NDTV first broke the silence on the case in a live broadcast. Investigators believe the pattern of harassment dates to around 2022, running across multiple victims over three to four years, involving both sexual abuse and religiously motivated conduct, before the police moved in undercover.
"What is senior management doing? What is the person whom this HR person was reporting to doing? You would have heard murmurs. You would have heard things," Pai said. "People complained to the HR and they kept quiet. I think HR should be criminally prosecuted along with all these people. Strong criminal action has to be taken."
Pai suggested the functional safeguards against such crimes should have annual anti-sexual harassment training, independent whistleblower complaint channels that bypass HR entirely, dedicated redressal webpages feeding into committees headed by external members and reporting to audit committees. These structures are insulated from management interference, he added.
"If you give a complaint against management, you can't have management overlooking all this. It's almost like a company with no process, a company that doesn't follow any rules."
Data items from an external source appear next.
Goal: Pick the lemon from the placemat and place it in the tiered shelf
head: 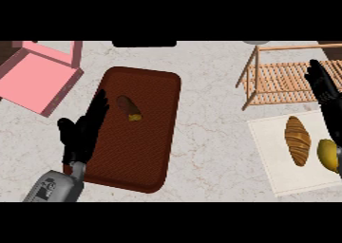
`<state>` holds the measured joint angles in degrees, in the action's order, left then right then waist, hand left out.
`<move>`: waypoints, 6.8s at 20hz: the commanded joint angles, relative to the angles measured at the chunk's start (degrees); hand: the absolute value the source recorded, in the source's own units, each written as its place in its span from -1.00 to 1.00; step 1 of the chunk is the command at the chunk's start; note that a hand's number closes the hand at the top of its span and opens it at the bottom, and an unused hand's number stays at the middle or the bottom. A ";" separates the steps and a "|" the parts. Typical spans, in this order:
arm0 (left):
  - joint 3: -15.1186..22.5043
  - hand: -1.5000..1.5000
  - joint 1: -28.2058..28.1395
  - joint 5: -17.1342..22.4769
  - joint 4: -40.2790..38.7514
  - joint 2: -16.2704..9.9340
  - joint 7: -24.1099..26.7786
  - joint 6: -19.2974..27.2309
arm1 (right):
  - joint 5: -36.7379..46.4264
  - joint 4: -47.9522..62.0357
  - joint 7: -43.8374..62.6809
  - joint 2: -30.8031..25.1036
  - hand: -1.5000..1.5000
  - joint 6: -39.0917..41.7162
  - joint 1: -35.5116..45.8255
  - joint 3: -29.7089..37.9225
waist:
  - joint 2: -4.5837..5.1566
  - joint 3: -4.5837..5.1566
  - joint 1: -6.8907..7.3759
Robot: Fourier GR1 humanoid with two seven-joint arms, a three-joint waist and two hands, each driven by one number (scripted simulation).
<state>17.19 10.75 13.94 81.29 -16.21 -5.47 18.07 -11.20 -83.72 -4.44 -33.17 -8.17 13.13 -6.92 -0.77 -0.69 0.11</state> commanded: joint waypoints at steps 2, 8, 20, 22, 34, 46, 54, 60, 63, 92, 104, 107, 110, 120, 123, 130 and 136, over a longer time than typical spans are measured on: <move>-3.08 0.00 -0.75 -2.38 0.90 -0.66 3.12 1.76 | -6.93 5.01 -6.75 -1.29 1.00 10.71 -1.15 5.69 | 0.83 0.65 0.06; -8.55 0.00 -2.81 -0.14 8.11 -5.65 2.69 2.21 | -16.89 18.05 -4.26 -4.18 -1.00 11.80 -3.01 17.66 | 0.95 0.49 0.93; -9.02 0.00 -3.74 -1.13 10.29 -5.00 0.76 2.80 | -12.97 18.73 -15.67 -23.55 -1.00 50.21 -7.30 17.14 | 0.73 0.67 -0.54; -8.10 0.00 -2.56 -2.48 11.22 -4.81 -1.39 4.14 | -10.12 14.08 -14.29 -25.92 -1.00 49.91 -7.69 15.76 | 0.53 0.73 -1.05; -9.41 0.00 -4.91 -2.64 11.14 -4.75 0.66 2.47 | 14.57 -6.68 2.06 -30.85 -1.00 33.78 -10.30 8.70 | 0.65 0.77 -0.67; -11.15 0.00 -5.27 -3.38 11.06 -3.39 1.36 0.36 | 37.74 -6.33 12.68 -23.19 -1.00 26.99 -10.85 -1.60 | 0.98 0.69 0.50; -13.90 0.00 -6.24 -4.00 12.53 -2.31 -0.69 -2.54 | 44.09 2.06 6.58 -17.01 -1.00 26.77 -10.27 1.84 | 0.83 0.68 0.11; -13.01 0.00 -4.09 -8.70 14.79 0.46 -4.96 -0.96 | 48.61 4.55 4.07 -13.15 -1.00 28.57 -8.36 3.80 | 0.78 0.69 -0.01; -12.11 0.00 -8.16 -10.07 14.05 3.03 0.47 -1.74 | 51.06 2.68 6.10 -10.71 -1.00 28.89 -9.26 3.64 | 0.77 0.70 -0.02; -16.71 0.00 -8.10 -14.97 15.71 7.88 -2.40 -6.19 | 70.21 31.03 -16.27 -1.97 1.00 11.38 -2.49 7.15 | 0.81 0.67 0.08; -22.24 0.00 -5.63 -11.87 12.86 4.42 -3.73 -9.69 | 67.19 8.07 -0.91 9.10 1.00 18.62 -11.19 6.37 | 0.39 0.85 -1.41; -20.98 0.00 -7.63 -12.73 14.29 5.79 -2.70 -9.04 | 64.23 -0.39 2.64 12.73 1.00 22.64 -13.96 5.57 | 0.33 0.83 -1.33; -21.16 0.00 -8.01 -12.94 17.13 5.19 -4.95 -8.72 | 61.30 -11.97 8.01 15.29 1.00 27.65 -16.31 4.94 | 0.21 0.82 -1.17; -21.32 0.00 -8.50 -13.40 16.97 5.87 -3.63 -8.28 | 42.64 -39.55 25.60 20.96 1.00 31.82 -13.05 22.28 | 0.25 0.81 -1.64; -21.66 0.00 -8.61 -11.82 17.14 5.49 -3.53 -10.20 | 40.21 -46.28 35.08 19.71 1.00 35.25 -9.90 25.15 | 0.46 0.79 -0.73; -22.12 0.00 -2.67 -12.83 17.02 5.17 -8.83 -9.45 | 34.87 -38.77 39.88 10.54 1.00 37.47 0.86 34.39 | 0.78 0.70 -0.15; -21.42 0.00 -4.38 -13.87 15.62 6.83 -5.83 -10.02 | 37.57 -27.37 34.08 7.87 1.00 31.93 5.20 35.03 | 0.83 0.70 0.12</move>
<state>-3.52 4.11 0.00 97.95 -9.23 -10.39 8.32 25.11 -117.64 31.21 -23.28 26.56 14.15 27.83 -0.03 0.02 0.07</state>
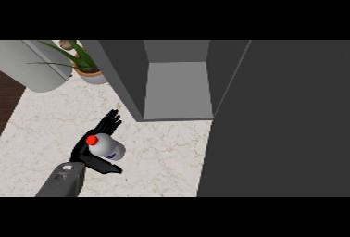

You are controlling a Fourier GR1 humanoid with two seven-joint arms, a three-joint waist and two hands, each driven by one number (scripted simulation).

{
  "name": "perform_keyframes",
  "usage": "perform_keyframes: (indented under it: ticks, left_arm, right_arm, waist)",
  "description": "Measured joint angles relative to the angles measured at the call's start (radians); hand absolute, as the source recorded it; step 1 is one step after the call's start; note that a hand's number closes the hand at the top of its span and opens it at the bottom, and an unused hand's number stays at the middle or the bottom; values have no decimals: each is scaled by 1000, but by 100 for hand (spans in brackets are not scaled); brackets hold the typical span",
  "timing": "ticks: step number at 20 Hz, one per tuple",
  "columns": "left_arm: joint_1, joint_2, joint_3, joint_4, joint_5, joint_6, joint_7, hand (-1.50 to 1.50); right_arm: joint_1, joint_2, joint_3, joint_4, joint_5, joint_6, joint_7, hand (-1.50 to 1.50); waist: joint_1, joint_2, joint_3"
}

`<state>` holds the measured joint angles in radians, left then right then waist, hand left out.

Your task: Pick up the bottled water, place it into the cabinet and close the cabinet

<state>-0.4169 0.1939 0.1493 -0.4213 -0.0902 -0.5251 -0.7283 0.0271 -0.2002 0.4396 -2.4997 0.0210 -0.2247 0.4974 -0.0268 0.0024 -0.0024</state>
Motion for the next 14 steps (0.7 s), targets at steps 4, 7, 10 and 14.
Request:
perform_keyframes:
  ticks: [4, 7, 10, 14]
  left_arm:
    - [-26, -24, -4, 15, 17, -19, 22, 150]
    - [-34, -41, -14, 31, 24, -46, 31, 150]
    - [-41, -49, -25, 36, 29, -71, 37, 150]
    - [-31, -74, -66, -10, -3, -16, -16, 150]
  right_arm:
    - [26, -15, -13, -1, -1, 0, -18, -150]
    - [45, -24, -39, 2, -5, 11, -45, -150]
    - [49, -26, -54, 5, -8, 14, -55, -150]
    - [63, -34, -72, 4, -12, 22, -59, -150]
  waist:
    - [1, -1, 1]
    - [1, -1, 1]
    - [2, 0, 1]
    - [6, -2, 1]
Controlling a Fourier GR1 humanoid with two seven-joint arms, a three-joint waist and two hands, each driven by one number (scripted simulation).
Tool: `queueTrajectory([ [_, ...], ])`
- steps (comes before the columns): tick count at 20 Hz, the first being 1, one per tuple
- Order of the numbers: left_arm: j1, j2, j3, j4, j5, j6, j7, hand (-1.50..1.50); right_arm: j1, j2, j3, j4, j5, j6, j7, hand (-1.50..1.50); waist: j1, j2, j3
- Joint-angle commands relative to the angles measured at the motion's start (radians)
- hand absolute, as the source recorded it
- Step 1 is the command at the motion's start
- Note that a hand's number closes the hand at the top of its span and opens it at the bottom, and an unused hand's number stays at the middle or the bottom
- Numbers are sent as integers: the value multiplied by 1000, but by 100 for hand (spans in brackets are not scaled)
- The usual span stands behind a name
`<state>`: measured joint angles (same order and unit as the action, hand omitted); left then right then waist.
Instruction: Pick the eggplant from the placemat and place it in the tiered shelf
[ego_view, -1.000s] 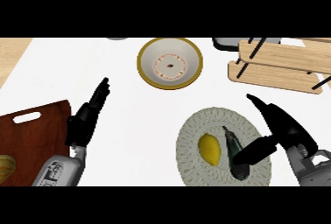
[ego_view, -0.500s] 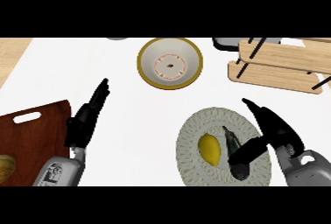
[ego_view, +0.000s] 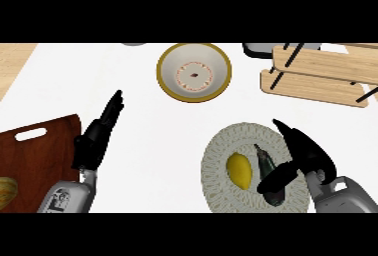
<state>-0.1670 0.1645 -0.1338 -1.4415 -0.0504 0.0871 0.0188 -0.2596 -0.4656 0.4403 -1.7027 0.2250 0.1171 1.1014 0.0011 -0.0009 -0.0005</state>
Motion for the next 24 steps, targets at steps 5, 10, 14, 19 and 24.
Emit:
queueTrajectory([
  [5,-15,-13,20,19,-10,-30,3,0,-56,62,-55,117,45,95,54,-150,1,1,0],
  [10,-45,-34,31,0,-33,-10,44,0,14,77,-78,124,98,90,-13,-150,-1,1,0],
  [14,-5,-4,66,16,-10,-63,-16,0,135,106,-24,33,163,63,-3,-150,-4,0,0],
  [19,60,-32,39,-52,-36,-55,-16,0,106,110,-112,181,159,97,-136,-150,0,1,0],
  [24,-21,-75,37,-4,-85,-30,11,0,106,183,-112,130,209,142,-84,-150,-3,1,0],
])
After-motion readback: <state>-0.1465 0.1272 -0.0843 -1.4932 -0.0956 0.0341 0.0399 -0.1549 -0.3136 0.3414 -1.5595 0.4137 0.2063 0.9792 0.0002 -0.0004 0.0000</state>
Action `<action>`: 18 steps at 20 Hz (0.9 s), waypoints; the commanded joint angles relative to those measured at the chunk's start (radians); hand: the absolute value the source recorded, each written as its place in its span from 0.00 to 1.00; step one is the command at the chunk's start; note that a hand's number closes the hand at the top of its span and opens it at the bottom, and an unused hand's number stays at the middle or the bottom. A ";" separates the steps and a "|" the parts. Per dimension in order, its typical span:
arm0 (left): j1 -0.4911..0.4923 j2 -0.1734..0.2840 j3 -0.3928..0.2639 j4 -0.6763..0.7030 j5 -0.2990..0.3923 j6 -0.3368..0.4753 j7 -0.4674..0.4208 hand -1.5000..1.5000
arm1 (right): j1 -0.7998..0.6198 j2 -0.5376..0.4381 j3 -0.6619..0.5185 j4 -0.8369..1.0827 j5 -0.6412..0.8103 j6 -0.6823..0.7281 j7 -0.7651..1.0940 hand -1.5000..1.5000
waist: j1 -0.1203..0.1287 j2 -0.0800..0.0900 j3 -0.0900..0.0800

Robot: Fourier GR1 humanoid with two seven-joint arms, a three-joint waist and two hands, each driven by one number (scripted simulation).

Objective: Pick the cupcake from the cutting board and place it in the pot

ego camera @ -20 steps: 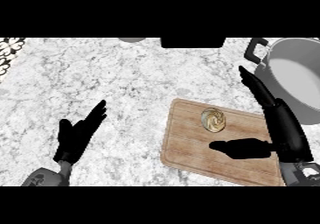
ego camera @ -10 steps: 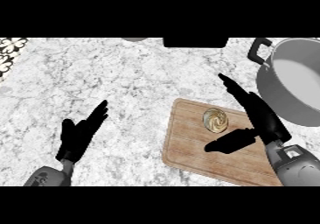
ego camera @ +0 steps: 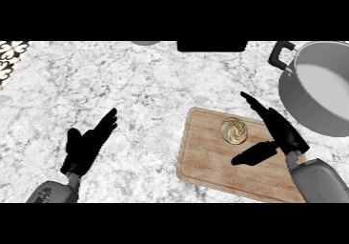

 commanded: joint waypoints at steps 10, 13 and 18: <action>0.003 -0.061 0.065 0.037 -0.062 -0.050 -0.011 0.50 | 0.050 0.123 -0.123 0.129 -0.045 0.089 -0.242 0.00 | -0.003 0.000 0.000; 0.067 -0.032 0.065 -0.035 -0.070 -0.068 -0.007 0.50 | 0.071 0.126 -0.181 0.158 -0.108 0.129 -0.326 0.00 | -0.001 -0.001 0.000; 0.016 -0.071 0.095 -0.067 -0.084 -0.054 0.093 0.50 | 0.063 0.188 -0.203 0.210 -0.118 0.149 -0.341 0.00 | -0.001 -0.001 0.000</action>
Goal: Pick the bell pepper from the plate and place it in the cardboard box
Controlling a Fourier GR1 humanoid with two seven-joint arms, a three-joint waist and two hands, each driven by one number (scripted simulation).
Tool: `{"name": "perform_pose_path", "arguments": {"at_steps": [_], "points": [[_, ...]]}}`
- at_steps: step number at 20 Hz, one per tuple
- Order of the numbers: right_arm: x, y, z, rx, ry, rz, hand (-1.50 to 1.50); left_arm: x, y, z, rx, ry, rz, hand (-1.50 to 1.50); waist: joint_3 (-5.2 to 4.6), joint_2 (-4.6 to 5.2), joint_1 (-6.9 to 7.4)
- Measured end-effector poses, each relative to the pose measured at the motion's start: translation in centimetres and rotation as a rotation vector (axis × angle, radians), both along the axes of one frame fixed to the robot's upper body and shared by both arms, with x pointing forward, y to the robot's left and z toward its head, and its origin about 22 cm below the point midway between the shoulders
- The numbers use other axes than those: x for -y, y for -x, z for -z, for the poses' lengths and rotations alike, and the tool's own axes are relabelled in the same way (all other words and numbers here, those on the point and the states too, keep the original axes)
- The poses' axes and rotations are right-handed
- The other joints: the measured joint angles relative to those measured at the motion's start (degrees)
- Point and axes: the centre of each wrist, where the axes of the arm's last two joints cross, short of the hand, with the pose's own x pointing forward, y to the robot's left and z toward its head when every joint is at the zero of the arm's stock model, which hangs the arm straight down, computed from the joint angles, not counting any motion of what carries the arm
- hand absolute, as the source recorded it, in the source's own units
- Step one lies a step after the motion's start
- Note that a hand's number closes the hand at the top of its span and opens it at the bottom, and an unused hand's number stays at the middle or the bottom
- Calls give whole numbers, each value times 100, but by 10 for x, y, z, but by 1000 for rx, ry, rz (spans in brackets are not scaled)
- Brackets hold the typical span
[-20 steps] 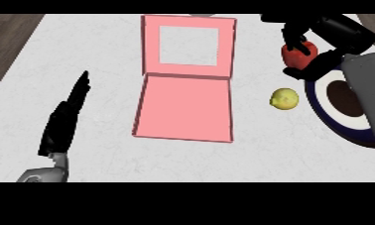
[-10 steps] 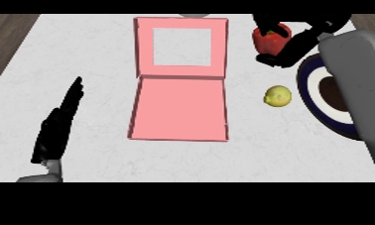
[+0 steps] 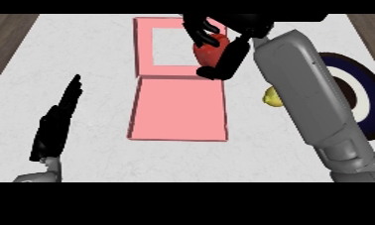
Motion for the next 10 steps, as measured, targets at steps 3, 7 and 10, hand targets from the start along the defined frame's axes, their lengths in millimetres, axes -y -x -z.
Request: {"name": "perform_pose_path", "arguments": {"at_steps": [3, 7, 10], "points": [[-29, 7, 11, -15, 49, -11, 150, -5, -1, 0, -6, 2, 1, 0, 0, 3, 1], [-61, 19, 32, -24, 108, -14, 150, -1, -2, -3, -1, 0, 8, 0, 1, 6, 8], [-77, 23, 51, -32, 160, 6, 150, -1, 2, -3, 0, 5, 13, 0, 0, 10, 43]]}}
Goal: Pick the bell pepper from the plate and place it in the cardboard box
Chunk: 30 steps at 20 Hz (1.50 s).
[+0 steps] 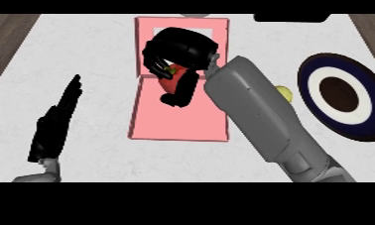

The communal nature of the case has drawn particular alarm, with arrests being made and an investigation underway. The coordinated targeting of women on religious lines within a white-collar workplace also sits uncomfortably with what corporate India believes itself to be.
"We hear about 'love jihad'; we hear about all these kinds of things all over the place. And now to have it in a white-collar industry of one of the greatest companies of this country, where four or five people seem to have been carrying on a campaign on criminal grounds, on religious grounds, has shaken the conscience of the corporate sector," Pai said.
He added he had personally seen other forms of faith-based workplace conduct during his career, such as evangelists on campuses and online groups targeting colleagues across community lines. Action was taken against them, he said.
What Pai had not seen until now was the HR itself becoming complicit, and supervision above it going silent for years, Pai said. "I've not seen a failure of HR. I've not seen a failure of the supervisor above the HR person. I've not seen a failure for multiple years, until the police had to come undercover," he said.
"There has to be a wholesale redressal across corporate India. Corporations have to guarantee that people can work in a safe environment," he said, adding companies must open independent whistleblower lines and write to every employee promising protection, and audit their internal processes.